Имя Ваше беспрестанно на устах у людей, особенно у людей того сорта, из
которого состоит приморский дачник, но это не для того, чтобы искать света и
уяснять себе свое положение в "земной эпизоде", а прямо для спора и для
кривляний. Со мной были Ваши сочинения, которые я наиболее читаю:
"Евангелие", "О жизни" и "Царство Божие", но я их в нынешнее лето уже прямо
не давал никому, потому что читают не для пользы, а для глупых разговоров,
ничего не выясняющих, кроме глубокой погруженности людей во мрак
самодовольной пошлости. "Катехизис" был бы очень потребен, но, без сомнения,
Вы не преувеличиваете трудности такого сочинения... Конечно, оно очень
трудно, но зато оно и очень нужно... Вам бы надо собрать все силы,
чтобы попробовать это сделать.
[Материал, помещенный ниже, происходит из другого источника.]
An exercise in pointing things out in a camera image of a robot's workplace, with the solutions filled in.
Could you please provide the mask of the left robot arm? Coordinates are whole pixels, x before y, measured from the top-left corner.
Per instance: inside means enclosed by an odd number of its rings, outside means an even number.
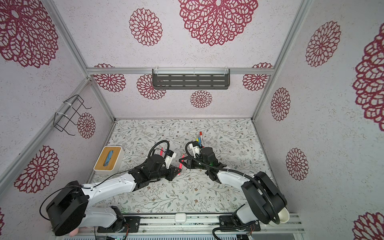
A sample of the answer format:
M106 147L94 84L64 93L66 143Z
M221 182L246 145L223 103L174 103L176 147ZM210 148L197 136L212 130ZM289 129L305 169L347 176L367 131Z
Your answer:
M116 206L98 208L95 204L122 193L132 193L150 183L172 181L182 171L171 165L172 158L160 155L148 157L141 165L109 177L103 182L79 184L72 181L54 192L46 206L48 219L56 236L64 236L83 227L101 227L109 232L121 230L126 220Z

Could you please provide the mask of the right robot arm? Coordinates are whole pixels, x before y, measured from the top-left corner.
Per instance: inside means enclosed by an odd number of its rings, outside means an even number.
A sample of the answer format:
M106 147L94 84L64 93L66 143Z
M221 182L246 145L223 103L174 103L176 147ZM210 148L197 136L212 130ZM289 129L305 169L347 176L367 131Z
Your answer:
M258 172L251 176L229 169L218 161L212 148L200 148L188 143L185 150L187 156L179 162L187 169L205 170L212 181L229 185L244 194L246 203L233 214L236 225L253 221L279 225L289 221L287 200L266 173Z

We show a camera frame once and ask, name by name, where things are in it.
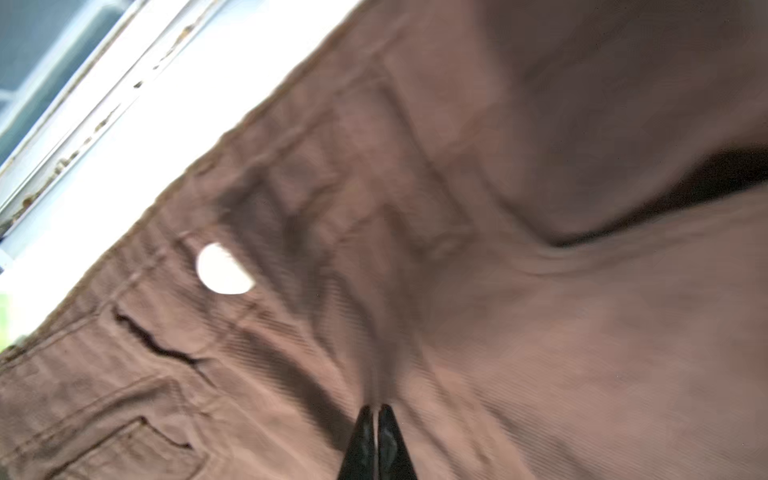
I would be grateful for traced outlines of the brown trousers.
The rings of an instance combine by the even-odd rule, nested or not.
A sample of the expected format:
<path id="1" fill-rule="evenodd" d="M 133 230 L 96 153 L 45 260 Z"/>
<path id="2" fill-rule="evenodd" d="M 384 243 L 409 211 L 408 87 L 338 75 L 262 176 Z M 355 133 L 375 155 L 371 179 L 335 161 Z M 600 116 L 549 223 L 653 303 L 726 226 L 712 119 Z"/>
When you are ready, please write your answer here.
<path id="1" fill-rule="evenodd" d="M 767 5 L 367 1 L 1 356 L 11 479 L 767 475 Z"/>

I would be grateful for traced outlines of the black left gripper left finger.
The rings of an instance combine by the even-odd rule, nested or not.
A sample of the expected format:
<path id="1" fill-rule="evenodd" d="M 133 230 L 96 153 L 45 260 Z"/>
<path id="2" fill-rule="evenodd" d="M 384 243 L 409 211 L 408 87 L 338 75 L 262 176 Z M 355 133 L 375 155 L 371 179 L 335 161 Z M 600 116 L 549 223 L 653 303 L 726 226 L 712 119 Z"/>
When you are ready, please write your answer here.
<path id="1" fill-rule="evenodd" d="M 358 413 L 337 479 L 374 480 L 375 478 L 375 424 L 371 407 L 364 405 Z"/>

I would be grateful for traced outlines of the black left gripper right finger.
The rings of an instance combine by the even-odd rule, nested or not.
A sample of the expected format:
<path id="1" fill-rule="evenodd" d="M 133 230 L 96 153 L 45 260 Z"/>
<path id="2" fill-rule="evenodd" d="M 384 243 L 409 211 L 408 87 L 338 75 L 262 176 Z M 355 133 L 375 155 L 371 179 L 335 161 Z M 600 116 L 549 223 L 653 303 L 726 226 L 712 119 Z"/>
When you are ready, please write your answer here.
<path id="1" fill-rule="evenodd" d="M 382 404 L 378 412 L 377 446 L 380 480 L 418 479 L 394 410 L 389 404 Z"/>

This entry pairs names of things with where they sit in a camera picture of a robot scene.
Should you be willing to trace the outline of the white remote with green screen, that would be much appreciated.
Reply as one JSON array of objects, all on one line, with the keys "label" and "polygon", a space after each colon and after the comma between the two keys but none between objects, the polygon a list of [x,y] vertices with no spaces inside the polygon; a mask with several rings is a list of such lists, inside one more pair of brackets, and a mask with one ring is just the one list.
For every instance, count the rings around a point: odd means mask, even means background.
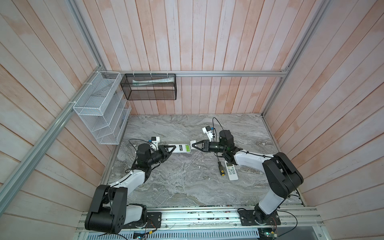
[{"label": "white remote with green screen", "polygon": [[190,153],[191,147],[189,144],[175,144],[177,148],[174,150],[173,154],[184,154]]}]

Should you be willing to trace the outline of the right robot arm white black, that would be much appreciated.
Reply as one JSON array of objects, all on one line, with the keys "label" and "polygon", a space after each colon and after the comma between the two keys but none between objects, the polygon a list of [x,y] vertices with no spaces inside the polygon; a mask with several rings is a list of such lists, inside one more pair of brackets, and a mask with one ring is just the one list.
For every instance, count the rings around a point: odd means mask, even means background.
[{"label": "right robot arm white black", "polygon": [[252,211],[253,224],[266,225],[268,219],[276,214],[278,207],[304,182],[303,176],[282,152],[274,155],[251,153],[235,146],[234,137],[229,130],[220,131],[219,136],[217,142],[193,141],[192,147],[201,152],[221,154],[232,165],[253,168],[266,175],[269,190]]}]

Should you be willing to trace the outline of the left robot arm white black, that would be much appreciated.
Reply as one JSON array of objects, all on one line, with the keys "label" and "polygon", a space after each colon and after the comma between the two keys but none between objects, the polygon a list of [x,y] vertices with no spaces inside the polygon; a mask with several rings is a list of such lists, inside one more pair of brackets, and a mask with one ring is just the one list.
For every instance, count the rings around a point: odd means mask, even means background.
[{"label": "left robot arm white black", "polygon": [[128,195],[150,177],[152,170],[164,163],[177,146],[150,144],[137,147],[136,158],[126,176],[110,185],[96,188],[85,220],[85,229],[106,234],[118,234],[124,226],[137,228],[148,224],[147,207],[142,204],[128,204]]}]

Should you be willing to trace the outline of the white air conditioner remote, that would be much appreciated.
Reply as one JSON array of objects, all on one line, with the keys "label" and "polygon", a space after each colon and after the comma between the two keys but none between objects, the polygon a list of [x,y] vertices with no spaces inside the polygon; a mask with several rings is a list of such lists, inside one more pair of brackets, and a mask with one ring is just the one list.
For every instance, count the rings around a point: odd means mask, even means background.
[{"label": "white air conditioner remote", "polygon": [[239,179],[236,168],[233,164],[225,162],[227,174],[230,181],[237,181]]}]

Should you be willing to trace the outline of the white paper in basket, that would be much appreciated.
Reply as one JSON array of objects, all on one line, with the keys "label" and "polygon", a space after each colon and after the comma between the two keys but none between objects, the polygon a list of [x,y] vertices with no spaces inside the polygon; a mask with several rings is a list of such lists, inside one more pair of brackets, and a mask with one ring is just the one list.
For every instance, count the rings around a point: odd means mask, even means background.
[{"label": "white paper in basket", "polygon": [[132,87],[172,87],[175,83],[174,77],[160,79],[132,80]]}]

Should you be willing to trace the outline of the green circuit board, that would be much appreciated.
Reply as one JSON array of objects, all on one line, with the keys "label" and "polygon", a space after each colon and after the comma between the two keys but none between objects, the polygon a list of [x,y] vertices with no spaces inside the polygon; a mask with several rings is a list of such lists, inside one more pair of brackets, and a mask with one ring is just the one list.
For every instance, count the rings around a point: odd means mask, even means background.
[{"label": "green circuit board", "polygon": [[149,234],[150,234],[149,232],[146,232],[146,233],[136,233],[136,232],[134,232],[133,233],[133,239],[134,240],[146,240],[148,238]]}]

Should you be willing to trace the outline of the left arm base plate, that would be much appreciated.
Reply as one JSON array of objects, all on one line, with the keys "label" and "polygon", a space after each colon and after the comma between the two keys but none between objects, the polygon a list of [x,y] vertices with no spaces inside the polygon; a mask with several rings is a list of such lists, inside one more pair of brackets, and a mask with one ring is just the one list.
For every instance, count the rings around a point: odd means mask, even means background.
[{"label": "left arm base plate", "polygon": [[158,229],[161,227],[162,213],[161,212],[148,212],[145,217],[139,221],[128,223],[123,226],[123,229],[145,229],[152,228]]}]

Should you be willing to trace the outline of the aluminium mounting rail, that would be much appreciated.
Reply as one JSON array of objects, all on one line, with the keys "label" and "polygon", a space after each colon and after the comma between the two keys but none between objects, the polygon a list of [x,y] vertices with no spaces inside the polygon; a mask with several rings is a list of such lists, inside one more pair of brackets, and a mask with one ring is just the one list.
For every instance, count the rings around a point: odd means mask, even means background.
[{"label": "aluminium mounting rail", "polygon": [[257,225],[254,211],[254,207],[250,206],[148,208],[150,217],[160,214],[150,222],[150,226],[155,225],[158,230],[293,228],[325,225],[316,208],[299,204],[281,205],[264,225]]}]

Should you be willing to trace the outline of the black mesh wall basket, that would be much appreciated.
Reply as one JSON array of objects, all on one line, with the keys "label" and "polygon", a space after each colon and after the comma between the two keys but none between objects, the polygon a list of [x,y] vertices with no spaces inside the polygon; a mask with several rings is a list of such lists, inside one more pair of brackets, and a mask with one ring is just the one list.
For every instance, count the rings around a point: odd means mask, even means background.
[{"label": "black mesh wall basket", "polygon": [[[172,87],[132,87],[132,80],[160,79],[174,77]],[[160,101],[177,99],[177,81],[175,74],[124,74],[120,86],[129,101]]]}]

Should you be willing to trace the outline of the white mesh wall shelf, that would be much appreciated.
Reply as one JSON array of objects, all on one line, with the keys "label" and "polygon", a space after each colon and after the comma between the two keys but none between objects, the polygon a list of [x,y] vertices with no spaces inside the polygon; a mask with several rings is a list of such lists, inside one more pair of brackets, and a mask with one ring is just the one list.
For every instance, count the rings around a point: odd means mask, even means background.
[{"label": "white mesh wall shelf", "polygon": [[131,107],[127,107],[119,72],[98,72],[86,84],[74,104],[74,111],[100,145],[118,145]]}]

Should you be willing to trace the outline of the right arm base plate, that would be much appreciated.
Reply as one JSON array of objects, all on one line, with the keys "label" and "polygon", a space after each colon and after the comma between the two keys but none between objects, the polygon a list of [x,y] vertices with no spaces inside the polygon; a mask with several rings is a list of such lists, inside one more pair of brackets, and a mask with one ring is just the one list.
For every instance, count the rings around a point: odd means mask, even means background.
[{"label": "right arm base plate", "polygon": [[266,215],[259,210],[246,210],[244,208],[237,209],[242,226],[279,226],[281,225],[280,217],[277,211]]}]

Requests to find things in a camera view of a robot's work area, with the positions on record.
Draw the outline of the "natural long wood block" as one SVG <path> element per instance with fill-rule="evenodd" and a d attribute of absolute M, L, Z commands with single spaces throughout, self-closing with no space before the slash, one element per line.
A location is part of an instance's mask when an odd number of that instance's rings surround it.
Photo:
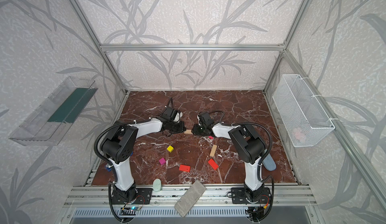
<path fill-rule="evenodd" d="M 211 158 L 213 158 L 215 156 L 216 150 L 217 150 L 217 145 L 213 145 L 212 149 L 211 149 L 211 152 L 210 152 L 210 157 Z"/>

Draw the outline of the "red block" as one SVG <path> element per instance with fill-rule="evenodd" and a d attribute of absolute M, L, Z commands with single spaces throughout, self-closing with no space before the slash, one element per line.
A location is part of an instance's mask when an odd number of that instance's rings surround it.
<path fill-rule="evenodd" d="M 208 161 L 208 164 L 214 169 L 214 170 L 217 170 L 219 168 L 218 164 L 213 160 L 213 159 L 210 159 Z"/>
<path fill-rule="evenodd" d="M 180 166 L 179 166 L 179 170 L 180 170 L 180 171 L 183 171 L 183 172 L 188 172 L 188 173 L 190 173 L 191 167 L 190 167 L 190 166 L 187 166 L 187 165 L 180 165 Z"/>

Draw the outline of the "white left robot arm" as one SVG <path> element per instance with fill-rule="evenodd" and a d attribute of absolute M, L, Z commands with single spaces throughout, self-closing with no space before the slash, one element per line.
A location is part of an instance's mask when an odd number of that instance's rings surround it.
<path fill-rule="evenodd" d="M 151 133 L 168 130 L 171 134 L 183 133 L 186 130 L 183 121 L 162 121 L 150 118 L 143 121 L 116 121 L 97 137 L 94 143 L 95 154 L 107 162 L 115 177 L 115 187 L 128 191 L 134 186 L 131 174 L 130 156 L 137 138 Z"/>

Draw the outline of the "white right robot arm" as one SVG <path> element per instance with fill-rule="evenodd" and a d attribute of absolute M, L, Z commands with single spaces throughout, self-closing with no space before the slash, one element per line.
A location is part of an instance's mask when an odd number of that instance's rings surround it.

Думаю, что Вы сами видите, что без этого как
будто недостает того камня, который может стать в своде замком. Но, если бы
Вам это и не так казалось, то Вы тут не авторитет, ибо "со стороны дело
виднее"... А "со стороны" смотря, и видно, что это нужно; и именно
это, а не что-нибудь другое. По крайней мере, я это вижу с ясностью,
которой яснее не может быть самая очевидная вещь. Ничто (кроме пересказа
Евангелия) не потребно столько, как катехизическое изложение: во что
христианин может верить, "содержа веру с разумом растворенною". Разум
позволяет молить Бога, чтобы Вам было дозволено и внушено это сделать.